Task.
Could you repeat the entries below word for word, leaving nothing out?

Available data.
--------

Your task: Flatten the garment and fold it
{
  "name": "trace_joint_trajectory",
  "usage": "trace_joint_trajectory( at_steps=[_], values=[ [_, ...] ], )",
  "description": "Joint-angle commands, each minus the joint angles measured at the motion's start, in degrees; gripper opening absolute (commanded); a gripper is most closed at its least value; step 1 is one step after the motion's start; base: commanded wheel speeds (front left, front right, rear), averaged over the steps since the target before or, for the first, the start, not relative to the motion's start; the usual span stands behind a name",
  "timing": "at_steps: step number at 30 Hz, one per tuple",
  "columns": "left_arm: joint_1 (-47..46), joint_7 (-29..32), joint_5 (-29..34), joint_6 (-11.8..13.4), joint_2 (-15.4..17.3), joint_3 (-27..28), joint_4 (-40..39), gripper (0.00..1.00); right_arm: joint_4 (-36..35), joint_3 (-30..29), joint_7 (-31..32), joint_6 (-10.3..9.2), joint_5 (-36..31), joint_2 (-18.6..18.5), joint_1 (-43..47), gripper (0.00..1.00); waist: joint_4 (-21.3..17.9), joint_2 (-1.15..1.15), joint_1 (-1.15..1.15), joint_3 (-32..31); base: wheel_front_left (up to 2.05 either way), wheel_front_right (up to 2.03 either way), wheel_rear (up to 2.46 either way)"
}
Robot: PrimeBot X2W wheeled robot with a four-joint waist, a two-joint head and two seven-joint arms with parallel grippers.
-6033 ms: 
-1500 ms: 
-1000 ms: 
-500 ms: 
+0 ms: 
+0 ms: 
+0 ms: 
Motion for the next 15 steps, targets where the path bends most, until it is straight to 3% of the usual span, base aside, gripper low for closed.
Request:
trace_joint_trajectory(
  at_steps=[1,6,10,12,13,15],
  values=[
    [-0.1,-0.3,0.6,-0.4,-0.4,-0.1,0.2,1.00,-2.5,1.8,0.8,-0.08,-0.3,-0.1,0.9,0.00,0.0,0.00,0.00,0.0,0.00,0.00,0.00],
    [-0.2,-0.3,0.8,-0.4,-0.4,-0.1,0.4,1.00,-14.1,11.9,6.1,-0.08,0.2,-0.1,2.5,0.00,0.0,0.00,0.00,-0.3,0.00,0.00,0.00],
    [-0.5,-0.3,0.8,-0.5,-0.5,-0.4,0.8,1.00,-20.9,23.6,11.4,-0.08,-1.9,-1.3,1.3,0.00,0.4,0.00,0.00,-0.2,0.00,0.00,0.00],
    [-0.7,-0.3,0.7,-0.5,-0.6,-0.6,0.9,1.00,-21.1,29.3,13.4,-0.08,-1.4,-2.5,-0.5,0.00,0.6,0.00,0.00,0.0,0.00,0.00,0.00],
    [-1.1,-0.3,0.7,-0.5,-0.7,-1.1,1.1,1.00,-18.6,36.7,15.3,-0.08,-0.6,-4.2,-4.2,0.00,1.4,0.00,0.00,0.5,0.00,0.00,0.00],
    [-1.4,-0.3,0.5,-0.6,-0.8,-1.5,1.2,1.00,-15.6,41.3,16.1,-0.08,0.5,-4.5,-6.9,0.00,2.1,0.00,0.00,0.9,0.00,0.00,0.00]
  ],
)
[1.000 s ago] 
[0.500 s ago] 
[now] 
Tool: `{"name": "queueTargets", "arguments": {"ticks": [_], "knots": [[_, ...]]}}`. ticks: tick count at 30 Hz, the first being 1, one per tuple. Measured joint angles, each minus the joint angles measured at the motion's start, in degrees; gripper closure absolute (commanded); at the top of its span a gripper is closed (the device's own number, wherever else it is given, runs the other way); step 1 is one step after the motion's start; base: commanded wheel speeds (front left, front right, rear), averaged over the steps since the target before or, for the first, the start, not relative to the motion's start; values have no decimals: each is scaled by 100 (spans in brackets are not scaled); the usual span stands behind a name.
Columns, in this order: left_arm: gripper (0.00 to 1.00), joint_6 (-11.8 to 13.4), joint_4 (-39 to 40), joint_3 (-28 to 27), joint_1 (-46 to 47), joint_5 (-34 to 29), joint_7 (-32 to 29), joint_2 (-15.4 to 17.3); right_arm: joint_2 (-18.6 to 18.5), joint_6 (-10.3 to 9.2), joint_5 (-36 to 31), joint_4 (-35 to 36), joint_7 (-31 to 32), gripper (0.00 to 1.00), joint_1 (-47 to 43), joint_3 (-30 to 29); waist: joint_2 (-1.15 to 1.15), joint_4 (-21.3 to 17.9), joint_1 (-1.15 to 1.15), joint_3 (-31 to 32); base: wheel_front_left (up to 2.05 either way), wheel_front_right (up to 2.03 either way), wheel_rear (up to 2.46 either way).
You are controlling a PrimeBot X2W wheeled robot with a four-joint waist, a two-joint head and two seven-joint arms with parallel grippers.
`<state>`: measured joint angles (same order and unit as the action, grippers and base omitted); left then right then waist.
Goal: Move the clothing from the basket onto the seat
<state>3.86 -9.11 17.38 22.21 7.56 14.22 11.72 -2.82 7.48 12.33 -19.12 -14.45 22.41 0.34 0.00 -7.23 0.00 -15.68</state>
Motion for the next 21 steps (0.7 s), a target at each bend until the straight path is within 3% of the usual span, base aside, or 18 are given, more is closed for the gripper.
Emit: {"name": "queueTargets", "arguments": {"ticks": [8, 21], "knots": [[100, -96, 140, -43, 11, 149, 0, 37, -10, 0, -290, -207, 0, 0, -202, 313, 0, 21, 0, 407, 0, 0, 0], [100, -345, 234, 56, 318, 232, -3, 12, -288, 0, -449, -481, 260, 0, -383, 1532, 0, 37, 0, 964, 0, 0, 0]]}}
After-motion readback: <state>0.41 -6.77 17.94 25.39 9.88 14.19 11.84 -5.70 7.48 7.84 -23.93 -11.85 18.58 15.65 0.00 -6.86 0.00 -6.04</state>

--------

Response to the exercise.
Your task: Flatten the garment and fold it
{
  "name": "trace_joint_trajectory",
  "usage": "trace_joint_trajectory( at_steps=[_], values=[ [_, ...] ], )",
  "description": "Joint-angle commands, each minus the joint angles measured at the motion's start, in degrees; gripper opening absolute (commanded); a gripper is most closed at its least value; step 1 is one step after the motion's start; base: commanded wheel speeds (front left, front right, rear), averaged over the steps since the target before or, for the first, the start, not relative to the motion's start; the usual span stands behind a name",
  "timing": "at_steps: step number at 30 Hz, one per tuple",
  "columns": "left_arm: joint_1 (-47..46), joint_7 (-29..32), joint_5 (-29..34), joint_6 (-11.8..13.4), joint_2 (-15.4..17.3), joint_3 (-27..28), joint_4 (-40..39), gripper (0.00..1.00); right_arm: joint_4 (-36..35), joint_3 (-30..29), joint_7 (-31..32), joint_6 (-10.3..9.2), joint_5 (-36..31), joint_2 (-18.6..18.5), joint_1 (-43..47), gripper (0.00..1.00); waist: joint_4 (-21.3..17.9), joint_2 (-1.15..1.15), joint_1 (-1.15..1.15), joint_3 (-32..31); base: wheel_front_left (up to 2.05 either way), wheel_front_right (up to 2.03 either way), wheel_rear (up to 2.46 either way)"
}
Robot: PrimeBot X2W wheeled robot with a four-joint waist, a two-joint head and two seven-joint arms with parallel grippers.
-6033 ms: 
-1500 ms: 
-1000 ms: 
-500 ms: 
+0 ms: 
+0 ms: 
+0 ms: 
Motion for the next 15 steps, targets where the path bends most, until it is straight to 3% of the usual span, base aside, gripper low for closed.
Request:
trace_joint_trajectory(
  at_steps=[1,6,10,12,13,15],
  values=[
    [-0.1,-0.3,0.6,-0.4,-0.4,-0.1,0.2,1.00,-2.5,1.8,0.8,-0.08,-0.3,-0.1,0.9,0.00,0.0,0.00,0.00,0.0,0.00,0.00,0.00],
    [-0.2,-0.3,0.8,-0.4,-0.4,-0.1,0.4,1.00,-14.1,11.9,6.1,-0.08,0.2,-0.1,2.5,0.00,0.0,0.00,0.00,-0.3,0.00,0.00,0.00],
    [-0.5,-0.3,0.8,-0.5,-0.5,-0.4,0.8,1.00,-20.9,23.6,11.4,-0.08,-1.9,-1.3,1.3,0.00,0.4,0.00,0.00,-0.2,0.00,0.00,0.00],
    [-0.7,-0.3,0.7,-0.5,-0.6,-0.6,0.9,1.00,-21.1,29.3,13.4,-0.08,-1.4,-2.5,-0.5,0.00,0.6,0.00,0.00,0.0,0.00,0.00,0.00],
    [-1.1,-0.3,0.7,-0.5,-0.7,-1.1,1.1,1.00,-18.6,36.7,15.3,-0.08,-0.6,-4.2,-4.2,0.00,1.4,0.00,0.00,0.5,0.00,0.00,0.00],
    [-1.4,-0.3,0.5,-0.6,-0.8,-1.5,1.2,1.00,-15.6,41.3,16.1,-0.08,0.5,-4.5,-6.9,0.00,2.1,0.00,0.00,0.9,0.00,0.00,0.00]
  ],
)
[1.000 s ago] 
[0.500 s ago] 
[now] 
Tool: `{"name": "queueTargets", "arguments": {"ticks": [_], "knots": [[_, ...]]}}`. ticks: tick count at 30 Hz, the first being 1, one per tuple. Measured joint angles, each minus the joint angles measured at the motion's start, in degrees; gripper closure absolute (commanded); at the top of its span a gripper is closed (the device's own number, wherever else it is given, runs the other way); step 1 is one step after the motion's start; base: commanded wheel speeds (front left, front right, rear), averaged over the steps since the target before or, for the first, the start, not relative to the motion's start; values have no decimals: each is scaled by 100 (spans in brackets are not scaled); the usual span stands behind a name.
Columns, in this order: left_arm: gripper (0.00 to 1.00), joint_6 (-11.8 to 13.4), joint_4 (-39 to 40), joint_3 (-28 to 27), joint_1 (-46 to 47), joint_5 (-34 to 29), joint_7 (-32 to 29), joint_2 (-15.4 to 17.3); right_arm: joint_2 (-18.6 to 18.5), joint_6 (-10.3 to 9.2), joint_5 (-36 to 31), joint_4 (-35 to 36), joint_7 (-31 to 32), gripper (0.00 to 1.00), joint_1 (-47 to 43), joint_3 (-30 to 29); waist: joint_2 (-1.15 to 1.15), joint_4 (-21.3 to 17.9), joint_1 (-1.15 to 1.15), joint_3 (-31 to 32); base: wheel_front_left (up to 2.05 either way), wheel_front_right (up to 2.03 either way), wheel_rear (up to 2.46 either way).
You are controlling a PrimeBot X2W wheeled robot with a four-joint waist, a two-joint head and two seven-joint arms with parallel grippers.
`<state>`: measured joint angles (same order and unit as the action, grippers and base omitted); left then right then waist.
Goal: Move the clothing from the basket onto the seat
<state>3.86 -9.11 17.38 22.21 7.56 14.22 11.72 -2.82 7.48 12.33 -19.12 -14.45 22.41 0.34 0.00 -7.23 0.00 -15.68</state>
Motion for the next 21 steps (0.7 s), a target at each bend until the straight path is within 3% of the usual span, base aside, or 18 are given, more is closed for the gripper.
Emit: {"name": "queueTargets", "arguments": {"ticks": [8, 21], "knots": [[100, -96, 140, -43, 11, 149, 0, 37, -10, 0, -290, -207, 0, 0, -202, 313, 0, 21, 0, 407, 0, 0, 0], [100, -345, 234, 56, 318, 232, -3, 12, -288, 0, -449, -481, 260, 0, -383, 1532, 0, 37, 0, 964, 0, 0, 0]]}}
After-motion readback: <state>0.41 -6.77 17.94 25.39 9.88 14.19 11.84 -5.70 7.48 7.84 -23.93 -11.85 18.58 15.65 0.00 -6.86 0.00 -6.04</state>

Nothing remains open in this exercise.